A British charity for domestic abuse has announced plans to hold a mass burning of E L James’ erotic novel. Clare Phillipson, director of Wearside Women In Need, described the book as “dangerous” and insisted that it could potentially encourage domestic abuse.

“I do not think I can put into words how vile I think this book is and how dangerous I think the idea is that you get a sophisticated but naive young woman and a much richer, abusive older man who beats her up and does some dreadful things to her sexually,” Phillipson said.

“My main objection is that at a time when local authorities are making cuts to outreach and refuge services for women experiencing domestic violence, we have libraries wasting and grossly misusing public money to buy a book which says: ‘domestic violence is sexy.’

“The money would be better spent supporting victims,” she added.

Phillipson’s solution is to have women burn their copies of Fifty Shades of Grey. She’s invited anyone who’s interested to come to the bonfire, which will be held outside the Wearside Women in Need’s offices in Washington, Tyne and Wear on November 5.

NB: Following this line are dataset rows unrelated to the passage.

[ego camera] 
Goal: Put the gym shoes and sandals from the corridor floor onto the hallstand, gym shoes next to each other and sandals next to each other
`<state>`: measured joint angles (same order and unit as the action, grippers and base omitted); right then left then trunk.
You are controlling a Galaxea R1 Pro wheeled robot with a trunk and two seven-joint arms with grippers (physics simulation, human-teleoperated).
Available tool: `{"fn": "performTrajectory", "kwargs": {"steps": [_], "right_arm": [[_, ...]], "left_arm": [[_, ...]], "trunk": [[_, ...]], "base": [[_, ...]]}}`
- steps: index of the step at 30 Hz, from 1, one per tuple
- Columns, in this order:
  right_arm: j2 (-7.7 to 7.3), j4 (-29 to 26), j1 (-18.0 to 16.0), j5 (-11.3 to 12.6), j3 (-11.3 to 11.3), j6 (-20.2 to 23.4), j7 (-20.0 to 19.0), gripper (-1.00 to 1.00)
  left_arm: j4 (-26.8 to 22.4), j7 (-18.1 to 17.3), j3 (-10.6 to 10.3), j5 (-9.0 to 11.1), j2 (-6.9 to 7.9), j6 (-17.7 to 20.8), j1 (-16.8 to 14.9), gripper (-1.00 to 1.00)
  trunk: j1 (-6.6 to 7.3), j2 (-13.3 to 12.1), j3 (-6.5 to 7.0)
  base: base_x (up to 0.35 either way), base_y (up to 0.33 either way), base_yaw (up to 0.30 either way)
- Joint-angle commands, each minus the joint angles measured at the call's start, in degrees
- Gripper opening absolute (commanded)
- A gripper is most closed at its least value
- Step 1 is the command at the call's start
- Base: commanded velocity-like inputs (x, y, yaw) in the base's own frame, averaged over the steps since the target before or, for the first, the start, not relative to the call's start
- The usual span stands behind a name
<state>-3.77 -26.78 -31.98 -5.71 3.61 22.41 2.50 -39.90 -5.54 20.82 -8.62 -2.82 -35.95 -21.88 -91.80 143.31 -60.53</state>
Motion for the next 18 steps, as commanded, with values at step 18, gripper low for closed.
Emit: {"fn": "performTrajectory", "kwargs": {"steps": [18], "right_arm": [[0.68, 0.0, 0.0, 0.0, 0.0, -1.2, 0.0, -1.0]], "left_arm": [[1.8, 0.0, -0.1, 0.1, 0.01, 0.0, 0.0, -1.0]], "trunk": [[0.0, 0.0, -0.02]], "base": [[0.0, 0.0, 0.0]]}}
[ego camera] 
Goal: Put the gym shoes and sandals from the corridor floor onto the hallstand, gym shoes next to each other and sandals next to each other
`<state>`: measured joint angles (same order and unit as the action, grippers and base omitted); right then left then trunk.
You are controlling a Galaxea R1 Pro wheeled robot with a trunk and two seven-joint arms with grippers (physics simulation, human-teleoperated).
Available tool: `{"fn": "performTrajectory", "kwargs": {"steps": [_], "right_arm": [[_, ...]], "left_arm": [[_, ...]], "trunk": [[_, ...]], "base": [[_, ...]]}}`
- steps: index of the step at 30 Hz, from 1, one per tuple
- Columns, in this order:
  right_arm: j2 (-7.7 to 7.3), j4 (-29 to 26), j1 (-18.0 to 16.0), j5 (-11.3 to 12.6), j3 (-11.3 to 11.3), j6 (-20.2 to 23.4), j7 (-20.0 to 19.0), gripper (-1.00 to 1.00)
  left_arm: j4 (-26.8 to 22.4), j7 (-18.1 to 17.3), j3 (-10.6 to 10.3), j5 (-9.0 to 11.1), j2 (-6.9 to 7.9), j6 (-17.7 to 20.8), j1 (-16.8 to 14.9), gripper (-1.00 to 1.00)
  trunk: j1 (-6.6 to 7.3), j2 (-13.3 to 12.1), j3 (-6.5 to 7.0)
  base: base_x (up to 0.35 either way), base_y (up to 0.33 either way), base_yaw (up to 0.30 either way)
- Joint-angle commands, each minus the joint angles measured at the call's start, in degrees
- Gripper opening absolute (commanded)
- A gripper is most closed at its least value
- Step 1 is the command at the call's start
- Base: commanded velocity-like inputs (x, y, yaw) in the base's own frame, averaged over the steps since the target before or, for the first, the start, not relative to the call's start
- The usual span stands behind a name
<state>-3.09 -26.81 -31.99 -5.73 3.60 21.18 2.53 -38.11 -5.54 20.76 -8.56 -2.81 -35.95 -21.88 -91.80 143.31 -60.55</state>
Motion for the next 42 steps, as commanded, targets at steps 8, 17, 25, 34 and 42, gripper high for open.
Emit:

I can understand Phillipson’s outrage, but is a public burning really the answer? That just feels too extreme to me. Besides, is her point even a valid one? (Humor me while I discuss the contents of Fifty Shades of Grey seriously.) Christian Grey does hit Anastasia, but he only does so with her consent. The minute she tells him to stop, he does. Indeed, a spokesperson for the book’s publisher denied Phillipson’s claim on that very basis, saying that Fifty Shades of Grey “explores a consensual relationship between two willing adult participants.”

In any case, it seems like the public’s fascination with the Fifty Shades trilogy might be fading a tiny bit. The first installment was knocked off the top spot on the Amazon Best Sellers list, falling to third place after No Easy Day and the Publication Manual of the American Psychological Association.

So, what do you think readers? Is the burning of any book just plain wrong? Or do you support Fifty Shades being burned for other reasons?